=== Section Start ===

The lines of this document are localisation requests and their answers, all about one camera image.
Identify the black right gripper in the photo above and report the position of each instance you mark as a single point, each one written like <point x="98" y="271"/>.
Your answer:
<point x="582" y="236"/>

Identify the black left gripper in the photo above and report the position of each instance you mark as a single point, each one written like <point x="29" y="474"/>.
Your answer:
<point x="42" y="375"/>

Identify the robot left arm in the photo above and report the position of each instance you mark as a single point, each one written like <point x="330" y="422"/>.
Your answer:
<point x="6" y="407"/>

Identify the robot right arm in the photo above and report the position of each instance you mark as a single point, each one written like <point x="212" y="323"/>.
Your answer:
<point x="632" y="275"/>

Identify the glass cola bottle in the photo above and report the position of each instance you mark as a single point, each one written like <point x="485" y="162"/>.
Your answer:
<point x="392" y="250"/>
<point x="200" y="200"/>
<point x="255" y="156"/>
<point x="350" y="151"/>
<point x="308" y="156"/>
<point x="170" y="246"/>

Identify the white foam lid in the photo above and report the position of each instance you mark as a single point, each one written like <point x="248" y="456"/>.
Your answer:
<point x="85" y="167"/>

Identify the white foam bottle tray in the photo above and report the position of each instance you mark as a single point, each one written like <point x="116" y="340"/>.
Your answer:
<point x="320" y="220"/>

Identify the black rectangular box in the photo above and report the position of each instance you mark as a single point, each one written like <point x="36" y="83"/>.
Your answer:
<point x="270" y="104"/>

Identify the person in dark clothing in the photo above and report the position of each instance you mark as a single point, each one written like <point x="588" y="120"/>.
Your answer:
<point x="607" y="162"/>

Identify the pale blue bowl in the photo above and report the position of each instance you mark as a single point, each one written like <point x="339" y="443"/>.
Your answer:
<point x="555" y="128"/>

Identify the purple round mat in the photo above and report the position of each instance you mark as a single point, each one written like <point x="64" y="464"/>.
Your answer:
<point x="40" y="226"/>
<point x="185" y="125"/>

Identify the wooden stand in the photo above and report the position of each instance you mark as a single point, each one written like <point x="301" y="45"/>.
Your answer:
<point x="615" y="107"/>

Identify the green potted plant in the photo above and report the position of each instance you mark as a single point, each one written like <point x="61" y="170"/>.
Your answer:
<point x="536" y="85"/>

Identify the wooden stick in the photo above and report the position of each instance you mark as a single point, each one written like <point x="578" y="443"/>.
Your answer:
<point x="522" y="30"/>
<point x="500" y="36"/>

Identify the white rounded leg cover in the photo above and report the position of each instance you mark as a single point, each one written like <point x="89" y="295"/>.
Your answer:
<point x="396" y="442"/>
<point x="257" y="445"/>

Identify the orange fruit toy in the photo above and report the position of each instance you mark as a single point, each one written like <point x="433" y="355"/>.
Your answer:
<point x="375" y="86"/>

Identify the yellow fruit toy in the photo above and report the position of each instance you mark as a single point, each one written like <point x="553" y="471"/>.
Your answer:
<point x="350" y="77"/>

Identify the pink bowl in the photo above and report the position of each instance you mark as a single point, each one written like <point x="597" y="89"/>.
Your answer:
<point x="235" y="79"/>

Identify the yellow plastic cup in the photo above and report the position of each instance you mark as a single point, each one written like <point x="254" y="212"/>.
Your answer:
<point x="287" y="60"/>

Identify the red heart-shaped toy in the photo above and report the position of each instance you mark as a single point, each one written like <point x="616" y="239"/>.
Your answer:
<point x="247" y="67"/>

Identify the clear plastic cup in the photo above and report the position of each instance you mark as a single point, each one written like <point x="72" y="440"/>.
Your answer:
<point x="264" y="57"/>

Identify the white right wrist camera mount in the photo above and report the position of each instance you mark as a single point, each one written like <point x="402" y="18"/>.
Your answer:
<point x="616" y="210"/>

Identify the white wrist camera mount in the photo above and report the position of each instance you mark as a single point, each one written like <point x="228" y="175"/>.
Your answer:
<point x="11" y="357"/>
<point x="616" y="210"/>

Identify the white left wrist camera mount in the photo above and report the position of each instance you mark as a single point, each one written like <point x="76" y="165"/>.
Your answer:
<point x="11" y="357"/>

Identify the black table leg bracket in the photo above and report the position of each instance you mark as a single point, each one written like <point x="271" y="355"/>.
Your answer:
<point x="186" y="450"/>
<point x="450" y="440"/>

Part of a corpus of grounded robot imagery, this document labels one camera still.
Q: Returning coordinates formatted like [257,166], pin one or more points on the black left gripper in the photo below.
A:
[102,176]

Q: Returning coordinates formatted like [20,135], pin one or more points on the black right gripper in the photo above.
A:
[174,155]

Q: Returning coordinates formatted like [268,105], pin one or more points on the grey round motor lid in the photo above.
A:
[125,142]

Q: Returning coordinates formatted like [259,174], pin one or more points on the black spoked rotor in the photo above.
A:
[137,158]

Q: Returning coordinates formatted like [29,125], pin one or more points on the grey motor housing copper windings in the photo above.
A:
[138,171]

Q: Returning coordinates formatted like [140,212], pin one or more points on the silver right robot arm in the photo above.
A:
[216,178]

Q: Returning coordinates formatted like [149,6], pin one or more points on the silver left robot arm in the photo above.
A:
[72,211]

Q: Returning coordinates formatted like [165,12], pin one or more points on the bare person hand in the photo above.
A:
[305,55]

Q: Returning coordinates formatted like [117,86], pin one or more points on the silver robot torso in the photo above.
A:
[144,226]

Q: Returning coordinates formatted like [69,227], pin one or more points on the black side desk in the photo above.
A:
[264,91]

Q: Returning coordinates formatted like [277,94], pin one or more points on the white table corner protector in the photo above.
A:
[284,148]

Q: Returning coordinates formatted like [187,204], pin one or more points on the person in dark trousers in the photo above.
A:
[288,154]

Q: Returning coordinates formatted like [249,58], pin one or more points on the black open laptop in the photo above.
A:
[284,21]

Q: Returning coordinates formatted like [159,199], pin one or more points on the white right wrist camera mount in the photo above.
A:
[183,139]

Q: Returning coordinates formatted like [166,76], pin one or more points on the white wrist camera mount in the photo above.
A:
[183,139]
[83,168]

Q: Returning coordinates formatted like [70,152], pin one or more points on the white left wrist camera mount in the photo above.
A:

=== Section End ===

▶ What is required:
Which lines in the records above contain the word "dark"? Copy each one.

▶ Result for this exercise:
Identify the person in dark clothing in the photo above and report the position of each instance you mark as a single point, each one written like <point x="588" y="120"/>.
Q: Returning coordinates formatted like [187,204], pin one or more points on the person in dark trousers in the photo above.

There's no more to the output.